● Problem statement: Report every line of the material that contains the string "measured".

· · ·

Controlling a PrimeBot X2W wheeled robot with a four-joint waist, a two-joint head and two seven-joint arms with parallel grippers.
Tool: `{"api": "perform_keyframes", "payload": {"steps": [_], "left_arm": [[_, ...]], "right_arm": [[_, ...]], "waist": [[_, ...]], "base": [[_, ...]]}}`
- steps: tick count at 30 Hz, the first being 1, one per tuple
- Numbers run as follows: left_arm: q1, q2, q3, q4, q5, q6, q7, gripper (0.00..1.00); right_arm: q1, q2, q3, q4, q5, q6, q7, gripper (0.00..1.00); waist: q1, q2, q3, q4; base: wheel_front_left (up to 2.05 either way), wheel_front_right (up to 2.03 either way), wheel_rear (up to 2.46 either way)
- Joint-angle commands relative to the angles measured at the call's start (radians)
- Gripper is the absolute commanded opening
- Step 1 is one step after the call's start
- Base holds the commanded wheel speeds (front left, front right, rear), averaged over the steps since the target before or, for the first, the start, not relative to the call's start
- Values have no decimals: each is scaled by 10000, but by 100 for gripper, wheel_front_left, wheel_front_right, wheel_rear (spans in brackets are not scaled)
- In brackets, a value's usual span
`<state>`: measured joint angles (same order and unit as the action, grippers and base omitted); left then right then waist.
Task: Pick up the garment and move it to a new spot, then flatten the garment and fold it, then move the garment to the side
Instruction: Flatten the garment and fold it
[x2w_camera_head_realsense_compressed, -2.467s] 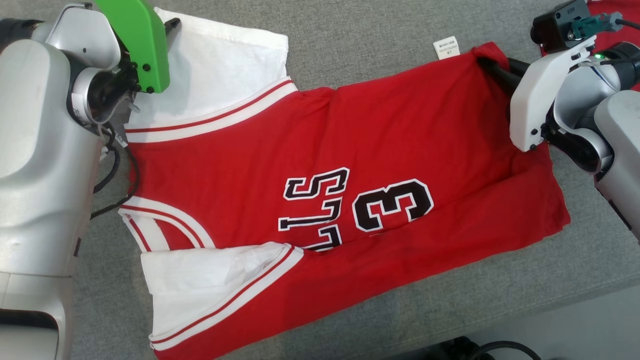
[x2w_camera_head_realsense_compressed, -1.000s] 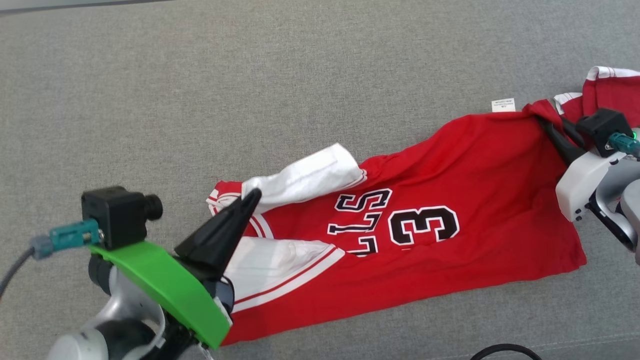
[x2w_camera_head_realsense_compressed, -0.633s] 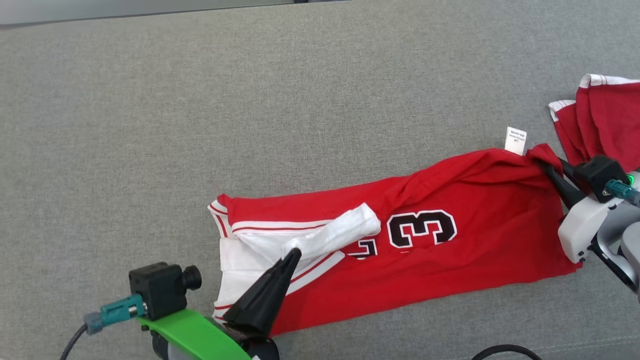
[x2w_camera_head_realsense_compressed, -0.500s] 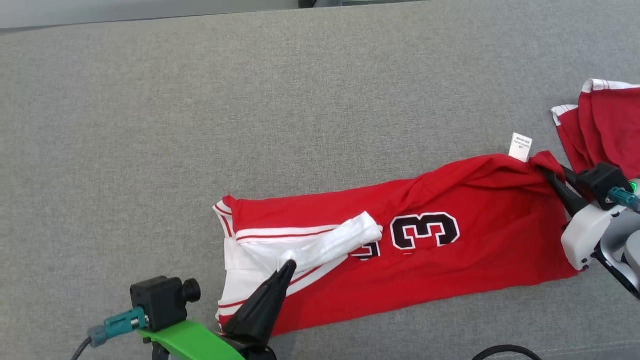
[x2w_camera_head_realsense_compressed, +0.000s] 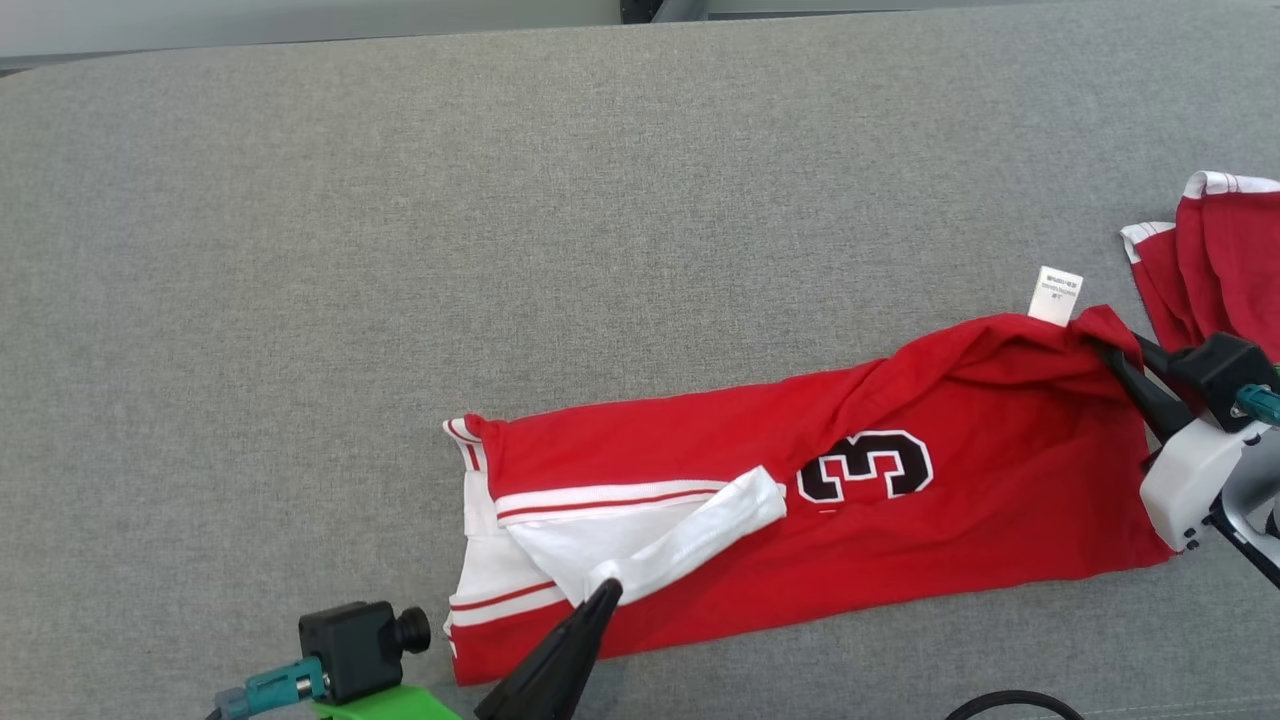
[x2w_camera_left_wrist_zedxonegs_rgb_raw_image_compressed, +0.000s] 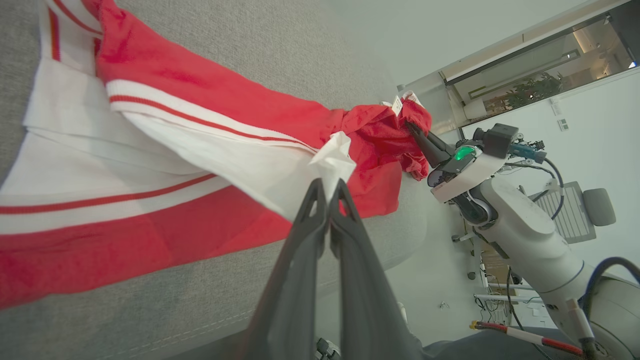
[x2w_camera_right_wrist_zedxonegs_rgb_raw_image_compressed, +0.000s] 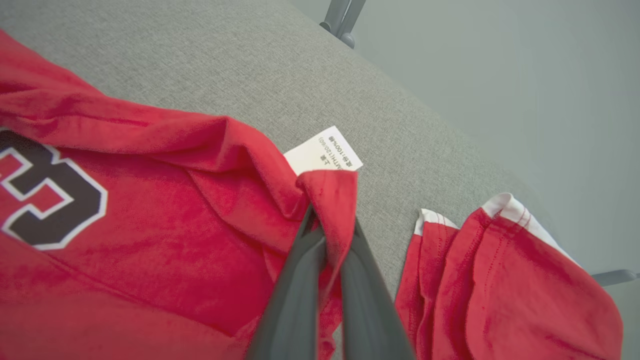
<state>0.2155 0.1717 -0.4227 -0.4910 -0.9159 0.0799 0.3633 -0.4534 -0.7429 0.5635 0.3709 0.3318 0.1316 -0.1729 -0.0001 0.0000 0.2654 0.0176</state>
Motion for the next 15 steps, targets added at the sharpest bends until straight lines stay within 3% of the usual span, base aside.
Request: {"api": "perform_keyframes", "payload": {"steps": [1, 10, 15], "left_arm": [[162, 22, 68, 99, -52, -9, -23, 0], [213, 309, 739, 736, -400, 12, -98, 0], [268, 301, 916, 608, -730, -53, -61, 0]], "right_arm": [[256, -180, 45, -113, -41, -20, 13, 0], [187, -807, 733, -563, -449, -21, -241, 0], [-80, -1029, 1311, -71, -943, -21, -409, 0]], "waist": [[1, 0, 4, 2], [1, 0, 50, -206], [1, 0, 66, -327]], "base": [[0, 0, 0], [0, 0, 0], [0, 0, 0]]}}
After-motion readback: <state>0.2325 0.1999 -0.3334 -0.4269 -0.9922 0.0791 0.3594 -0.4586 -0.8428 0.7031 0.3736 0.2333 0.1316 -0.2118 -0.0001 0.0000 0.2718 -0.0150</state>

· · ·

● Solution for this problem:
- Joint-angle commands relative to the angles measured at the call's start (radians)
`<state>`: measured joint angles (same order and unit as the action, grippers and base omitted); left then right then waist.

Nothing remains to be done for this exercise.